:: Dataset excerpt

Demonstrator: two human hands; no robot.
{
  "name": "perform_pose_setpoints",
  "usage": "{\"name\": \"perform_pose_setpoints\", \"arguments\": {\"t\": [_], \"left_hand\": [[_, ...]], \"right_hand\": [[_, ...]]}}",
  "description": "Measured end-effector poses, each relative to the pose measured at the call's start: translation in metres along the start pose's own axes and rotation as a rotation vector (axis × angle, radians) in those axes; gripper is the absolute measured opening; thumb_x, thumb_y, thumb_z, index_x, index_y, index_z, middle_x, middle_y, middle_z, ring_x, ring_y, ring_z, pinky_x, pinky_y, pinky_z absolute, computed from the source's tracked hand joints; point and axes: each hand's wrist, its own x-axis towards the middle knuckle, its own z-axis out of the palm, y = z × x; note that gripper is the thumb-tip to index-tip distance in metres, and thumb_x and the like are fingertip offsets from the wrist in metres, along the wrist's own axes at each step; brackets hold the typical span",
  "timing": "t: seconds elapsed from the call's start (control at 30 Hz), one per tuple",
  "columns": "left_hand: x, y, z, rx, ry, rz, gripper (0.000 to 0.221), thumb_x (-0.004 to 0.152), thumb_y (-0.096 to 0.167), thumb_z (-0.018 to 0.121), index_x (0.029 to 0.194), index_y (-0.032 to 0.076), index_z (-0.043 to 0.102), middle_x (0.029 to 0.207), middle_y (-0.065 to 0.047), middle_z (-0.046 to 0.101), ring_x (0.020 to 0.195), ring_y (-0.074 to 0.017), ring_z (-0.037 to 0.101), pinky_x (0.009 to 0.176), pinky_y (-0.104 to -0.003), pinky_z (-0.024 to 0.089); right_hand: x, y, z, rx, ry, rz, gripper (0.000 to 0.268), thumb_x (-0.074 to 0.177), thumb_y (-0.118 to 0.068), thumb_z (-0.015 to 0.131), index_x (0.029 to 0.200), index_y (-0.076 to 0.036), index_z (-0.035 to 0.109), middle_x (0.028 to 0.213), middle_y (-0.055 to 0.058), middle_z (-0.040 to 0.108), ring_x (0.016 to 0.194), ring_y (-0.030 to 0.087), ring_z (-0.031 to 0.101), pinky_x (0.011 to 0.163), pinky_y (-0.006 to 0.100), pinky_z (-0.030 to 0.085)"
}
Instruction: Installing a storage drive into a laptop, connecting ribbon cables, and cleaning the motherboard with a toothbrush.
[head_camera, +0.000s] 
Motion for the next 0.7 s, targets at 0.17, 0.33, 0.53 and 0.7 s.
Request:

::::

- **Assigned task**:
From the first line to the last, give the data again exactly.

- **Task solution**:
Demonstrator: two human hands; no robot.
{
  "name": "perform_pose_setpoints",
  "usage": "{\"name\": \"perform_pose_setpoints\", \"arguments\": {\"t\": [_], \"left_hand\": [[_, ...]], \"right_hand\": [[_, ...]]}}",
  "description": "Measured end-effector poses, each relative to the pose measured at the call's start: translation in metres along the start pose's own axes and rotation as a rotation vector (axis × angle, radians) in those axes; gripper is the absolute measured opening; thumb_x, thumb_y, thumb_z, index_x, index_y, index_z, middle_x, middle_y, middle_z, ring_x, ring_y, ring_z, pinky_x, pinky_y, pinky_z absolute, computed from the source's tracked hand joints; point and axes: each hand's wrist, its own x-axis towards the middle knuckle, its own z-axis out of the palm, y = z × x; note that gripper is the thumb-tip to index-tip distance in metres, and thumb_x and the like are fingertip offsets from the wrist in metres, along the wrist's own axes at each step; brackets hold the typical span",
  "timing": "t: seconds elapsed from the call's start (control at 30 Hz), one per tuple",
  "columns": "left_hand: x, y, z, rx, ry, rz, gripper (0.000 to 0.221), thumb_x (-0.004 to 0.152), thumb_y (-0.096 to 0.167), thumb_z (-0.018 to 0.121), index_x (0.029 to 0.194), index_y (-0.032 to 0.076), index_z (-0.043 to 0.102), middle_x (0.029 to 0.207), middle_y (-0.065 to 0.047), middle_z (-0.046 to 0.101), ring_x (0.020 to 0.195), ring_y (-0.074 to 0.017), ring_z (-0.037 to 0.101), pinky_x (0.009 to 0.176), pinky_y (-0.104 to -0.003), pinky_z (-0.024 to 0.089); right_hand: x, y, z, rx, ry, rz, gripper (0.000 to 0.268), thumb_x (-0.074 to 0.177), thumb_y (-0.118 to 0.068), thumb_z (-0.015 to 0.131), index_x (0.029 to 0.200), index_y (-0.076 to 0.036), index_z (-0.035 to 0.109), middle_x (0.028 to 0.213), middle_y (-0.055 to 0.058), middle_z (-0.040 to 0.108), ring_x (0.016 to 0.194), ring_y (-0.030 to 0.087), ring_z (-0.031 to 0.101), pinky_x (0.011 to 0.163), pinky_y (-0.006 to 0.100), pinky_z (-0.030 to 0.085)"
}
Instruction: Installing a storage drive into a laptop, connecting ribbon cables, and cleaning the motherboard with a toothbrush.
[head_camera, +0.000s] 
Motion for the next 0.7 s, targets at 0.17, 0.33, 0.53 and 0.7 s.
Request:

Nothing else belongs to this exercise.